12 Febbraio 1988 Cittanova (RC) Ucciso da un coetaneo Francesco Megna, 14 anni.

12 febbraio 1988 Cittanova (RC) – Francesco Megna di 14 anni.
“Francesco non ha nulla a che fare con la ‘ndrangheta, la famiglia ha un bar in paese, frequenta il primo anno dell’istituto per geometri. Durante una festa di carnevale litiga con un coetaneo forse per uno scherzo di troppo. Si danno appuntamento “fuori” per risolvere la questione “magari con una sana scazzottata tra adolescenti”. Ma l’altro non la pensa così e si presenta all’appuntamento armato di pistola e lo colpisce al torace. “La cultura della faida è difficile da cancellare”.
Accade un fatto straordinario: sono i ragazzi che hanno assistito al litigio a parlare, a “tradire” il loro coetaneo. Segno che qualcosa è cambiato in città dagli anni bui della faida senza quartiere. La morte di Francesco Megna è talmente sconvolgente da non ammettere il silenzio.” (Tratto da “Dimenticati” di Danilo Chirico/Alessio Magro)

 

 

 

Foto dal libro “Dimenticati” di Danilo Chirico/Alessio Magro

Tratto dal  capitolo XIX di “Dimenticati” di Danilo Chirico/Alessio Magro

“Troppo piccoli per morire”

Bambini innocenti o ragazzini già ammaestrati, figli d’onore o testimoni scomodi, semplici passanti o strumenti di vendetta trasversale. Sono le morti bianche della ‘ndrangheta. Troppo giovani per morire, eppure massacrati senza pietà. Che le regole dell’onorata società vietino di infierire sui bambini e sulle donne è una leggenda smentita dal sangue, da decine di piccoli cadaveri, caduti di faida già a partire dal Dopoguerra, in una lotta senza quartiere e senza umanità. Sono le pagine nere della storia delle cosche, quelle che nessuno ricorda, le storie feroci di killer che non si fermano neanche davanti a un bambino con le mani alzate in segno di resa. Si uccide nelle culla per annientare il casato nemico: strage preventiva e “pulizia etnica”. La legge della ‘ndrangheta è la legge del taglione, l’onore degli uomini è il dominio sulle donne, la vendetta e la giustizia sono sinonimi nella cultura di una società antica che, entrata nella modernità, ha generato la criminalità più potente del continente.

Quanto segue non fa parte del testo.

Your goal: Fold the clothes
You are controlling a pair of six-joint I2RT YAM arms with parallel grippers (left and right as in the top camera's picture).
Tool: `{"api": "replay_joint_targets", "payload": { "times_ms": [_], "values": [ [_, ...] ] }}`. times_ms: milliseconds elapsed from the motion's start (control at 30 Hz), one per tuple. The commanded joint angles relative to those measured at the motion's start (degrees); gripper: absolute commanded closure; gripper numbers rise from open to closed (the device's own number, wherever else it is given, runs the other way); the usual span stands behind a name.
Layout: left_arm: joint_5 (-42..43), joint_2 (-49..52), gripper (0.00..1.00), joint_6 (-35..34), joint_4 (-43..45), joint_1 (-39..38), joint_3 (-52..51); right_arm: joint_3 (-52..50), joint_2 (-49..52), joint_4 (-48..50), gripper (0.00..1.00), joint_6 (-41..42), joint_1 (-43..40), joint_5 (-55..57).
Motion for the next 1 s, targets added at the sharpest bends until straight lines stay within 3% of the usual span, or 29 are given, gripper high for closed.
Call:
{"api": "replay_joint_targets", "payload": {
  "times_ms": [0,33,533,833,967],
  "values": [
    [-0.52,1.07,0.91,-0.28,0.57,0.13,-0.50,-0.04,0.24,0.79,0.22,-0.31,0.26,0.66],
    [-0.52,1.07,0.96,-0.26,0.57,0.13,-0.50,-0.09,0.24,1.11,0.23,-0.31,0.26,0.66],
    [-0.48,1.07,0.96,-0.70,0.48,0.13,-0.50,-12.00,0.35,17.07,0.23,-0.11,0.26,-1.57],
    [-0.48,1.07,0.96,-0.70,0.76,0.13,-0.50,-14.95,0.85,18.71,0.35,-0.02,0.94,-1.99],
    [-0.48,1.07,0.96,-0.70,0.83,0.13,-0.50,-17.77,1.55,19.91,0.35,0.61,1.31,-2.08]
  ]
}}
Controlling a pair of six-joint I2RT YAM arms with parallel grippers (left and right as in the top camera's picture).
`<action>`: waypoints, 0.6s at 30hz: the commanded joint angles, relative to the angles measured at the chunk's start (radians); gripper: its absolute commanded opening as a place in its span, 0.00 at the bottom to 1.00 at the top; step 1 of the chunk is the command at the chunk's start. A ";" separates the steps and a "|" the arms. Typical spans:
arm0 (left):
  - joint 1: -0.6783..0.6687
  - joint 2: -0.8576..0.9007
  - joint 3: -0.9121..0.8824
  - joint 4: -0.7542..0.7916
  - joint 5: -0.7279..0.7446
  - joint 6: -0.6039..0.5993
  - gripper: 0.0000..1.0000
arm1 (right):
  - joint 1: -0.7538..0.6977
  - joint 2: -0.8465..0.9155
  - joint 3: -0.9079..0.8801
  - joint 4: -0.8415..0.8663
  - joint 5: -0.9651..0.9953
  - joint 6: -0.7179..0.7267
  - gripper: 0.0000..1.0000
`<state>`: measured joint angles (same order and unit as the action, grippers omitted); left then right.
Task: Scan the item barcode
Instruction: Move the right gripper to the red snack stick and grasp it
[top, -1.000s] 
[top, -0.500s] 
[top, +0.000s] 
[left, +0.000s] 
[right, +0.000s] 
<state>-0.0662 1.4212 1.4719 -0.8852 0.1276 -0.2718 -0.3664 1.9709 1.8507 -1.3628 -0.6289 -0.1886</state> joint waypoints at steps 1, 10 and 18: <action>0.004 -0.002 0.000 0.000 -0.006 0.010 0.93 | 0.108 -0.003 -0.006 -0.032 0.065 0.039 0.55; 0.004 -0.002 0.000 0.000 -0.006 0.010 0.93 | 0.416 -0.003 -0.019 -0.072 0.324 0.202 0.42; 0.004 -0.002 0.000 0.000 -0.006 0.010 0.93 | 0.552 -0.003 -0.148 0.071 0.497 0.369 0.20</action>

 Spesso sono i figli a pagare le colpe dei genitori ‘ndranghetisti, vittime nell’età dell’innocenza che non hanno nemmeno avuto la possibilità di scegliere una vita diversa, onesta.

La faida – quella di vendetta, quella d’onore e la più prosaica guerra tra cosche – non si è fermata davanti a niente e ha lasciato sul campo centinaia di vittime collaterali. E’ difficile distinguere il torto dalla ragione, la giustizia dalla vendetta, la spirale della violenza mescola tutto e ricade su tutti. Nessuno può chiamarsi fuori, quando c’è la faida. E’ impossibile raccontare di quelle vite spezzate senza ricostruire la ragnatela infinita delle parentele, degli interessi, delle gelosie, dell’odio, delle regole non scritte ma accettate da tutti. E’ impossibile, e forse è anche inutile. Ma il sangue dei bambini impone di ricordare.

Più di 50 storie in questo capitolo, una più atroce dell’altra.

Oggi ricordiamo Francesco Megna di 14 anni.

Francesco non ha nulla a che fare con la ‘ndrangheta, la famiglia ha un bar in paese, frequenta il primo anno dell’istituto per geometri. Durante una festa di carnevale litiga con un coetaneo forse per uno scherzo di troppo. Si danno appuntamento “fuori” per risolvere la questione “magari con una sana scazzottata tra adolescenti”. Ma l’altro non la pensa così e si presenta all’appuntamento armato di pistola e lo colpisce al torace. “La cultura della faida è difficile da cancellare”.

Accade un fatto straordinario: sono i ragazzi che hanno assistito al litigio a parlare, a “tradire” il loro coetaneo. Segno che qualcosa è cambiato in città dagli anni bui della faida senza quartiere. La morte di Francesco è talmente sconvolgente da non ammettere il silenzio.